Intervenant au nom des syndicats, leur porte-parole, Gbongué Loïc, a relevé que certaines pratiques, notamment les sanctions jugées disproportionnées, les suspensions de salaires et les mutations de responsables syndicaux, constituent des entraves au libre exercice du droit syndical. Il a appelé au respect strict des textes en vigueur garantissant ces libertés fondamentales.
Au plan social, les organisations syndicales ont salué les efforts consentis par le gouvernement en faveur de l’amélioration du pouvoir d’achat, tout en estimant que la cherté de la vie continue d’impacter négativement les travailleurs.
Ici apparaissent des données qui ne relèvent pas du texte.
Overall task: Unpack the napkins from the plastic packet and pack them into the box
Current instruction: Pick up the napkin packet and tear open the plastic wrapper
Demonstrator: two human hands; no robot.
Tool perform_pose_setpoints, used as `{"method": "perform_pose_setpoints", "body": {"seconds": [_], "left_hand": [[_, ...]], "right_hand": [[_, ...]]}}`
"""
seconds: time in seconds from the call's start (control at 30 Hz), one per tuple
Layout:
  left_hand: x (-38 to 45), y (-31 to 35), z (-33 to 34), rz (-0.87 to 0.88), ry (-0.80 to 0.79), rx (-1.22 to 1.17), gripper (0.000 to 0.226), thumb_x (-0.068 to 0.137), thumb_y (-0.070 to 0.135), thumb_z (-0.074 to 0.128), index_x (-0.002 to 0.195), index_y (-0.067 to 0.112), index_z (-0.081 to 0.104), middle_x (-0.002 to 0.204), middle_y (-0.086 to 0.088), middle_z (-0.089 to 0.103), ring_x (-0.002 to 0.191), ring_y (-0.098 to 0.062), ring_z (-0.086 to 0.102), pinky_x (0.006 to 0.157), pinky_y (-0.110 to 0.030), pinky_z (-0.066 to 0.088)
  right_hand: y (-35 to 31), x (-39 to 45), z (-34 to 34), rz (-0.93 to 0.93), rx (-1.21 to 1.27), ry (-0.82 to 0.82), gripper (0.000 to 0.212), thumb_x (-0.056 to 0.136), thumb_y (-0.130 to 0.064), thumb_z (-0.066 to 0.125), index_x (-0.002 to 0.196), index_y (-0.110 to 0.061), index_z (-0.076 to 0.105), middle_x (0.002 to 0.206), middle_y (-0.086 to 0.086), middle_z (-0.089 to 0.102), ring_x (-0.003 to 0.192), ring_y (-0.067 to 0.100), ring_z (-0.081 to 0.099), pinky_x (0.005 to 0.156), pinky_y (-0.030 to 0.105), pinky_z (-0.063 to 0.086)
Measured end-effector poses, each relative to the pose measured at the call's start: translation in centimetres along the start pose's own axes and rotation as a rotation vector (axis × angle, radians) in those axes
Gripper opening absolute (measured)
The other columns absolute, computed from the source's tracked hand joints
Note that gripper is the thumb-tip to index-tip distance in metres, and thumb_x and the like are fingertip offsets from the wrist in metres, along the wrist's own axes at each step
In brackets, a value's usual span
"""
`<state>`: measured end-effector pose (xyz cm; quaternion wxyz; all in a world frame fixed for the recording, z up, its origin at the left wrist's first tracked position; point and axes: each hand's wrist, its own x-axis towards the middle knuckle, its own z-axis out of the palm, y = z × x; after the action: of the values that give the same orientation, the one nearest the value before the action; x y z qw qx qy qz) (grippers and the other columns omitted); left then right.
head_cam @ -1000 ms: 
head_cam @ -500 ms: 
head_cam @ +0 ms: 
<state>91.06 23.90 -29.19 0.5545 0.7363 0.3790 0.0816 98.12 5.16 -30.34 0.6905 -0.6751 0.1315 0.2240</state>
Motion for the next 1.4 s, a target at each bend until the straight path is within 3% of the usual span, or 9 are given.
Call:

Elles ont ainsi plaidé pour une revalorisation du salaire minimum interprofessionnel garanti (SMIG) dans le secteur privé, ainsi que pour un relèvement de l’indice salarial dans la fonction publique, resté, selon elles, en décalage avec l’évolution du coût de la vie.
Les syndicats ont également réitéré leur appel à un rééquilibrage du système de primes au profit de tous les fonctionnaires et agents de l’État, afin de corriger les disparités observées.
Au niveau local, plusieurs difficultés affectant le quotidien des populations ont été évoquées. Il s’agit notamment des coupures récurrentes d’électricité, de l’état dégradé de certaines voies après les pluies et de l’insuffisance de la desserte en eau potable.
Les intervenants ont en outre attiré l’attention des autorités sur le déficit d’infrastructures scolaires et les insuffisances du plateau technique du centre hospitalier de Bongouanou, qui compliquent la prise en charge des patients et les conditions de travail du personnel de santé.